THE TASK
When the line containing "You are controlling" is found in the data below, copy it and each line after it through the line containing "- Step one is", exactly and with no others.

[Records from a data source]
****************************************

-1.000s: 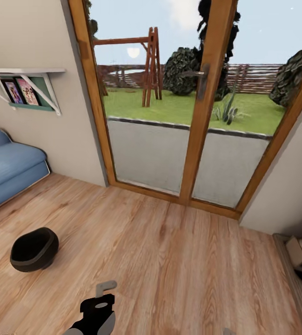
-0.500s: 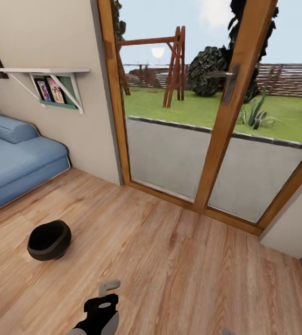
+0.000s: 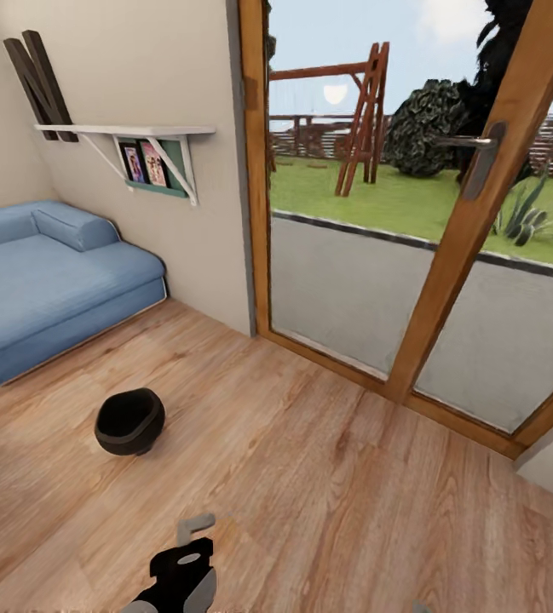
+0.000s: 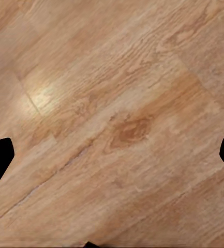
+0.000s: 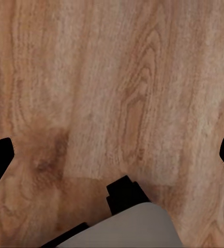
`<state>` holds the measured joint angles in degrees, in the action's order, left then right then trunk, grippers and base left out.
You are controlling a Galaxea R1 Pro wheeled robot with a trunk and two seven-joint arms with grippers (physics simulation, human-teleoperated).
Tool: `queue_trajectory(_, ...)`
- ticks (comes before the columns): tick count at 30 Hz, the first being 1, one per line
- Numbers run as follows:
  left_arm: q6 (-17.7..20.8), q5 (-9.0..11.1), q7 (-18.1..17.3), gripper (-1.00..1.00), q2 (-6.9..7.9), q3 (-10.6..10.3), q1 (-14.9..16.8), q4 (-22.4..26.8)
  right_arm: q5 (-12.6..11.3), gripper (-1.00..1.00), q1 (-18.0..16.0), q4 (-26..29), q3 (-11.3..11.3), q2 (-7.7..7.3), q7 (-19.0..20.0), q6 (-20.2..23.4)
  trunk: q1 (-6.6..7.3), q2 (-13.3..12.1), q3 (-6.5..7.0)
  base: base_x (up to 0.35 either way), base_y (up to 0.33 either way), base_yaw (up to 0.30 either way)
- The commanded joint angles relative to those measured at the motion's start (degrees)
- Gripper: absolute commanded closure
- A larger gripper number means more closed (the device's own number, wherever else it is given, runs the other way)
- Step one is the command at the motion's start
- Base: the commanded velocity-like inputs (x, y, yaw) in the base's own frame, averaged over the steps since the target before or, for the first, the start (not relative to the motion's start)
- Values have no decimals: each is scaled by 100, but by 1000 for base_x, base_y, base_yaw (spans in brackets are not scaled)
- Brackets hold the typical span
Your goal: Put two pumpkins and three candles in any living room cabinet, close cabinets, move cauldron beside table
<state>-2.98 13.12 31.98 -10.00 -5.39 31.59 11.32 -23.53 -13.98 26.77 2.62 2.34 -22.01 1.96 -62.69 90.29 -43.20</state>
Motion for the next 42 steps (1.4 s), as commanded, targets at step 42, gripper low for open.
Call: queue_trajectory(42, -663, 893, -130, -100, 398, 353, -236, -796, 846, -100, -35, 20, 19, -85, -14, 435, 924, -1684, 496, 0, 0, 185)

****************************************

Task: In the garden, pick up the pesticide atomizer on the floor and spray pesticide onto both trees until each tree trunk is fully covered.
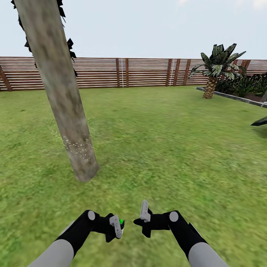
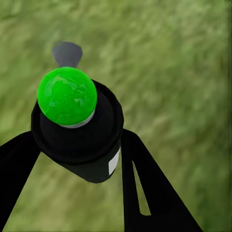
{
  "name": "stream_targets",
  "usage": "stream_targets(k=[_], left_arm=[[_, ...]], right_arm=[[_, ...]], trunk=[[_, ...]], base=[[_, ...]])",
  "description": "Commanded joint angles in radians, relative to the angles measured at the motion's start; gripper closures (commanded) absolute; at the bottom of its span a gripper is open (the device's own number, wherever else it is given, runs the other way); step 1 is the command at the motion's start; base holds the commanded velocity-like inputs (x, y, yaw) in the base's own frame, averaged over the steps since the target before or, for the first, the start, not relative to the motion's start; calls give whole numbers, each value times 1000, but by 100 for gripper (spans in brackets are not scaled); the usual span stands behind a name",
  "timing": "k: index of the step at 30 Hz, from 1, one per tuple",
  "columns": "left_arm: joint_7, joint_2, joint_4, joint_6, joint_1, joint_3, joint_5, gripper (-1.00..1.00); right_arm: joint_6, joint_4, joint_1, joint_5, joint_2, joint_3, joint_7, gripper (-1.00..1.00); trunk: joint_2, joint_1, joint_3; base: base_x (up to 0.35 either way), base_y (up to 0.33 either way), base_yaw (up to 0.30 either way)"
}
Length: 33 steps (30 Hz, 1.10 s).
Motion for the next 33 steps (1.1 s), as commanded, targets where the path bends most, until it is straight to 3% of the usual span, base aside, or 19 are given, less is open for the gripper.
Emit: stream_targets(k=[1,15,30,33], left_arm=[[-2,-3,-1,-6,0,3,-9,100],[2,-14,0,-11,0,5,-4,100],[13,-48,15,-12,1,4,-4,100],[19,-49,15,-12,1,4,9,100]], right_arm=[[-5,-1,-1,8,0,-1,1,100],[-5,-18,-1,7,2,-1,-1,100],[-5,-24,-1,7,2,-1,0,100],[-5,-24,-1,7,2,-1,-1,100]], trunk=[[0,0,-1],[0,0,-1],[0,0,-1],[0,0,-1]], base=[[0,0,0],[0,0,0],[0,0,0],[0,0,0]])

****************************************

PROBLEM SOLUTION
You are controlling a Galaxea R1 Pro wheeled robot with a trunk and two seven-joint arms with grippers (physics simulation, human-teleoperated).
Tool: `queue_trajectory(_, ...)`
- ticks (comes before the columns): tick count at 30 Hz, the first being 1, one per line
- Numbers run as follows:
  left_arm: q6 (-17.7..20.8), q5 (-9.0..11.1), q7 (-18.1..17.3), gripper (-1.00..1.00), q2 (-6.9..7.9), q3 (-10.6..10.3), q1 (-14.9..16.8), q4 (-22.4..26.8)
  right_arm: q5 (-12.6..11.3), gripper (-1.00..1.00), q1 (-18.0..16.0), q4 (-26..29), q3 (-11.3..11.3), q2 (-7.7..7.3), q7 (-19.0..20.0), q6 (-20.2..23.4)
  trunk: q1 (-6.6..7.3), q2 (-13.3..12.1), q3 (-6.5..7.0)
  base: base_x (up to 0.35 either way), base_y (up to 0.33 either way), base_yaw (up to 0.30 either way)
- The commanded joint angles relative to those measured at the motion's start (degrees)
- Gripper: absolute commanded closure
- A larger gripper number means more closed (the device's own number, wherever else it is given, runs the other way)
- Step one is the command at the motion's start

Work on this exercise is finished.